Pfizer, which has come under criticism for a practice of routinely raising drug prices, released a statement saying the release, which was linked to a fake website, should be disregarded. "Pfizer is investigating this matter and evaluating its legal options against the parties responsible. Pfizer is committed to engaging in an honest discussion and real dialogue about the issues that matter to patients."

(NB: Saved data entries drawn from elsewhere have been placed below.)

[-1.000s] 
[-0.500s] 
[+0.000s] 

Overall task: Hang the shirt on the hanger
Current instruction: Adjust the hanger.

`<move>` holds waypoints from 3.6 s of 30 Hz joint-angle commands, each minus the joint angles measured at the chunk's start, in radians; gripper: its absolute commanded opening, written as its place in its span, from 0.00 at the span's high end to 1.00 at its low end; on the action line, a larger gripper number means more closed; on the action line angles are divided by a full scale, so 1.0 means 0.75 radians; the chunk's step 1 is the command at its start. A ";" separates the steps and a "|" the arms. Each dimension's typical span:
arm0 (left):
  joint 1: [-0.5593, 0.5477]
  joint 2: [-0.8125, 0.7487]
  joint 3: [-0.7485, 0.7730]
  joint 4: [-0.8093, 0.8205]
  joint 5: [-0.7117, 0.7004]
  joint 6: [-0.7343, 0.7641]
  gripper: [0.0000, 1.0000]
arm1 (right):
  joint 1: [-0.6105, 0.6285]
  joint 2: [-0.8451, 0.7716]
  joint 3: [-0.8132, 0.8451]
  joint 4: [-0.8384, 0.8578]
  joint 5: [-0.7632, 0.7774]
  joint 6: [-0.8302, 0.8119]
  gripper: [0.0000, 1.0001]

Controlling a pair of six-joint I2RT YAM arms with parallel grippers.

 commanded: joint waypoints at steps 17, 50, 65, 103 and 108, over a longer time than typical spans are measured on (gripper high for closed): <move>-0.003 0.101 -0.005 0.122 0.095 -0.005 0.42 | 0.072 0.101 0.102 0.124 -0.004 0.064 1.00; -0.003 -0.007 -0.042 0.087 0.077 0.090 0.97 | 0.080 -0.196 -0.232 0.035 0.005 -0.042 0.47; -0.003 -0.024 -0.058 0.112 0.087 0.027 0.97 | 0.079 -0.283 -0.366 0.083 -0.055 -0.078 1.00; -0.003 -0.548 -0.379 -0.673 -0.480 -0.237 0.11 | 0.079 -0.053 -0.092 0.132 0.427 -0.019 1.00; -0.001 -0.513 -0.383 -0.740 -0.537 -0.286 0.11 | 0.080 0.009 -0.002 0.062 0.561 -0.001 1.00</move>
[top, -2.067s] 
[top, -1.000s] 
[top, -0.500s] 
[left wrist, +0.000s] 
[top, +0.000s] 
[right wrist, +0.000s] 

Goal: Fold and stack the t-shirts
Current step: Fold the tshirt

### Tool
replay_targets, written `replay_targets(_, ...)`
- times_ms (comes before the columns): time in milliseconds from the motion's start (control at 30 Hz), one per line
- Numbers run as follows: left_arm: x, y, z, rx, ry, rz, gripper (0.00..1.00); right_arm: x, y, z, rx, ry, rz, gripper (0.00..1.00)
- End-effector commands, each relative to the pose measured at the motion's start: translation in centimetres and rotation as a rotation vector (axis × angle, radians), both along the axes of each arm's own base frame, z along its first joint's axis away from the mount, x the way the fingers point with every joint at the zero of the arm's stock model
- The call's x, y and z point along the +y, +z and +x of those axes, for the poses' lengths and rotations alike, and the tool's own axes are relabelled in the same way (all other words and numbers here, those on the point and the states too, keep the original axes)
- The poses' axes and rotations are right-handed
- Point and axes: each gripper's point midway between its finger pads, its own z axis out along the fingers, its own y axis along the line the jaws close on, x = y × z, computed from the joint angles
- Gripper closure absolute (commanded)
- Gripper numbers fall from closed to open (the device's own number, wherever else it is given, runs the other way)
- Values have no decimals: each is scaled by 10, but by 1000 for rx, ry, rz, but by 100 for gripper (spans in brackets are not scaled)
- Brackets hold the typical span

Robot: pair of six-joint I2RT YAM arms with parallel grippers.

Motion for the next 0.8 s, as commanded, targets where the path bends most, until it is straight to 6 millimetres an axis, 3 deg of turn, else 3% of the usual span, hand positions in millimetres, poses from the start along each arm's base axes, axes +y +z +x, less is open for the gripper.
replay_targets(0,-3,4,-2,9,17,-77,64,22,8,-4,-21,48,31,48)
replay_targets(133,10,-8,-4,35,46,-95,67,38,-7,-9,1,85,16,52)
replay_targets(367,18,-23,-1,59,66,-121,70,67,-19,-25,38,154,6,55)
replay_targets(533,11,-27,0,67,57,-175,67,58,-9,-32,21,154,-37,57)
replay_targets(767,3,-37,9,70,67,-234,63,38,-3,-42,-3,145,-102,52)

According to the Post, the perpetrator went through a lot of steps to make the press release appear genuine. It said that release came from an email address that appeared to belong to a Pfizer spokesperson. The release was on a website with the domain pfizerinternational.com, which the Post said is similar to the drugmaker's real domain, but a fake. The release included a phone number, which also was a fake. The phone had a message saying Pfizer would not be commenting on the release and callers should leave a voicemail.
It is not a joke that Pfizer, along with many other drugmakers, have come under scrutiny for routinely raising the prices of its drugs at a time when there has been a public and political backlash to what consumers perceive as unreasonably high drug costs.
It was widely reported that Pfizer raised the prices on more than a 100 drugs on January 1. According to Deutsche Bank analysts, Pfizer boosted the list prices of dozens of meds, by 10.6% on average, with the largest increase for Quelicin, an anesthesia med, which went up by 42%. The attention is also coming at a time when Pfizer has also been highly criticized by government officials and some presidential candidates for its planned $160 billion merger with Allergan ($AGN), a maneuver it is taking in large part to lower its U.S. tax bill.
Of course pranks, by and on businesses, are part of the April Fools' tradition and Pfizer was not the only victim. Google today said it had killed its prank for this year--a Gmail feature that would prevent any replies to the sender of an email getting through--after reports that users had accidentally used the feature. There were reports that some people were fired from jobs for not following up on emails.
"Well, it looks like we pranked ourselves this year," Google's blog said.